Problem description:
Scan the records for the string "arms"; copy each line where it occurs.

Stored data entries:
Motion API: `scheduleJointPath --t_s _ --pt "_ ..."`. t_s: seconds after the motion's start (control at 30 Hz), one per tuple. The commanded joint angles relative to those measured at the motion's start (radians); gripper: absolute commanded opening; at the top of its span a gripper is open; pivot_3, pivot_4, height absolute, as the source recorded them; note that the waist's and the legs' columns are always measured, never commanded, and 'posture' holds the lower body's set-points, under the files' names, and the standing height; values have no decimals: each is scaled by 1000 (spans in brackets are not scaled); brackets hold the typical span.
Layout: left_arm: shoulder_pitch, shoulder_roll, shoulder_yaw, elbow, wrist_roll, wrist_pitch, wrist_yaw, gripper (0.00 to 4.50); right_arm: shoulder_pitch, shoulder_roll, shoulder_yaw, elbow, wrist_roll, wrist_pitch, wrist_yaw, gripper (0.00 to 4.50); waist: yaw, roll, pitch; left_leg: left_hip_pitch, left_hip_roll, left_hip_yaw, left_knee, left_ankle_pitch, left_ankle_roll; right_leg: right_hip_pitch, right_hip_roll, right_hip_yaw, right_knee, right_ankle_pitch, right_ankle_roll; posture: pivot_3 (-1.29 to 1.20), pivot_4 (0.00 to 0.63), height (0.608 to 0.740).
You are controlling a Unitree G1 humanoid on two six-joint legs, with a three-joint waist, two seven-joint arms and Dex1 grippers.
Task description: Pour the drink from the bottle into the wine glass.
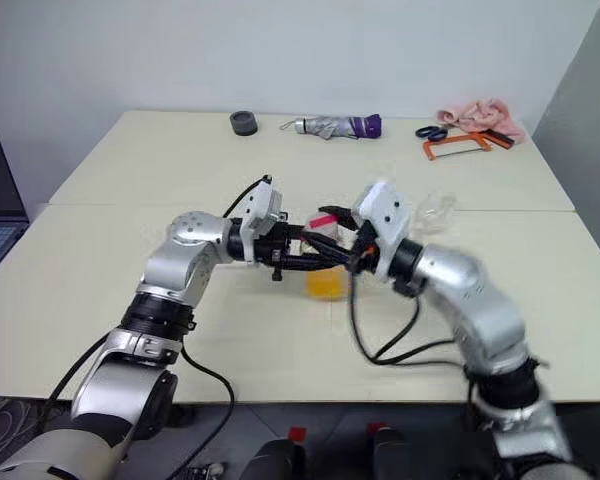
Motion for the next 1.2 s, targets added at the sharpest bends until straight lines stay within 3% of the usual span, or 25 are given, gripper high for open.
scheduleJointPath --t_s 0.03,0.17,0.4,0.6,0.8,1.2 --pt "-34 3 5 -38 -21 13 -7 1815 -111 -11 -12 94 99 41 161 1854 -6 0 0 0 0 0 -1 0 0 0 0 0 0 0 0 0 150 740" --pt "-26 -2 15 -55 -28 28 13 1813 -80 -26 -31 77 109 45 168 1854 -5 0 0 -1 1 -1 -1 0 0 -1 0 -1 0 0 0 0 150 740" --pt "6 7 16 -97 -36 53 31 1806 6 -38 -155 -74 137 66 16 4184 -3 0 0 -2 1 -1 0 0 0 -1 -4 1 1 0 0 0 150 740" --pt "0 7 14 -81 -31 46 36 1806 107 -20 -128 -271 72 58 -152 4233 -1 0 0 -2 1 -1 0 0 0 -1 -3 1 1 0 0 0 150 740" --pt "-8 1 9 -64 -26 38 32 1806 117 39 -10 -283 -81 -11 -268 4233 -4 0 0 -1 0 0 0 0 0 -1 -1 1 1 0 0 0 150 740" --pt "-12 -4 10 -47 -21 17 38 1805 139 19 -29 -230 -180 -51 -301 4233 -3 0 0 -1 0 0 0 0 0 -1 -2 1 1 0 0 0 150 740"
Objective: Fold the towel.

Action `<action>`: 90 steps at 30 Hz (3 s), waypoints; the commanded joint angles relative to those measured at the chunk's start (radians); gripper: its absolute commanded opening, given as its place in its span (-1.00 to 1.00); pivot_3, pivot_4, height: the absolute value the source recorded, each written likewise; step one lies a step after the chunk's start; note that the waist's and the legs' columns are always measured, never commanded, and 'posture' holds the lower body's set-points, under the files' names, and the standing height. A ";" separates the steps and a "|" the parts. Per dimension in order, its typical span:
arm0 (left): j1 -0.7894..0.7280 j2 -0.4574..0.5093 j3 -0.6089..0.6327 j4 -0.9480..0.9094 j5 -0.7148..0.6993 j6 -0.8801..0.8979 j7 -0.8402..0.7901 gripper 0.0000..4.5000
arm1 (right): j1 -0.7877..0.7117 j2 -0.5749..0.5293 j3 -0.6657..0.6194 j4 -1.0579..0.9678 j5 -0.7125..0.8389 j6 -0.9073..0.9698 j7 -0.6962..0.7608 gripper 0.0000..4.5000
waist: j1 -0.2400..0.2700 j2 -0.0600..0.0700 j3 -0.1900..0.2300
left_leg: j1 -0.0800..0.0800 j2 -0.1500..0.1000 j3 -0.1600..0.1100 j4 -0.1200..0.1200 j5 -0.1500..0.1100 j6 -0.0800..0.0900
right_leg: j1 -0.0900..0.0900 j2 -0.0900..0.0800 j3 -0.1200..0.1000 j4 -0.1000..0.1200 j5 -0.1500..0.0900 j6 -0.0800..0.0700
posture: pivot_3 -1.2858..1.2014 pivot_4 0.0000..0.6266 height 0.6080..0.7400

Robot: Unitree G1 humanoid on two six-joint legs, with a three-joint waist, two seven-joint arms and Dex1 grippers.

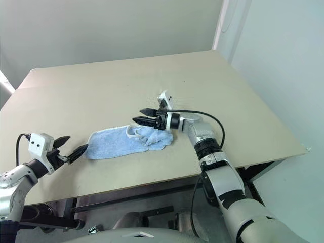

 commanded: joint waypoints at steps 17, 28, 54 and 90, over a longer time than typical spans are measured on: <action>0.019 0.049 0.096 -0.051 -0.074 0.250 0.037 1.00 | 0.050 0.051 0.098 0.006 -0.209 -0.215 -0.057 0.98 | -0.001 -0.003 -0.003 | 0.008 0.001 -0.001 0.002 0.000 0.000 | 0.006 0.003 0.001 0.002 0.000 -0.001 | 0.03 -1.00 1.00; -0.025 0.056 0.112 -0.056 -0.234 0.486 0.011 1.00 | 0.078 -0.013 -0.009 -0.446 0.082 0.257 0.080 0.98 | 0.000 -0.003 -0.003 | 0.002 0.000 -0.002 0.001 0.000 0.000 | 0.001 0.001 0.001 0.002 0.000 0.000 | 0.03 -1.00 1.00; -0.034 -0.051 0.073 -0.138 -0.348 0.733 0.086 1.00 | 0.094 -0.002 -0.028 -0.429 0.073 0.222 -0.091 0.98 | 0.001 -0.002 -0.003 | 0.003 0.000 -0.001 0.002 0.000 0.000 | 0.002 0.001 0.001 0.000 0.000 -0.001 | 0.03 -1.00 1.00; -0.118 0.234 0.244 0.054 -0.360 0.712 -0.001 -0.99 | 0.080 -0.051 -0.039 -0.393 0.067 0.194 -0.088 1.00 | -0.002 -0.002 -0.003 | 0.001 0.000 -0.001 -0.001 0.000 0.000 | -0.001 0.001 0.001 0.000 0.000 -0.001 | 0.03 -1.00 1.00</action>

Answer area:
You are controlling a Unitree G1 humanoid on two six-joint legs, with a three-joint waist, two seven-joint arms and Dex1 grippers.
Robot: Unitree G1 humanoid on two six-joint legs, with a three-joint waist, two seven-joint arms and Dex1 grippers.

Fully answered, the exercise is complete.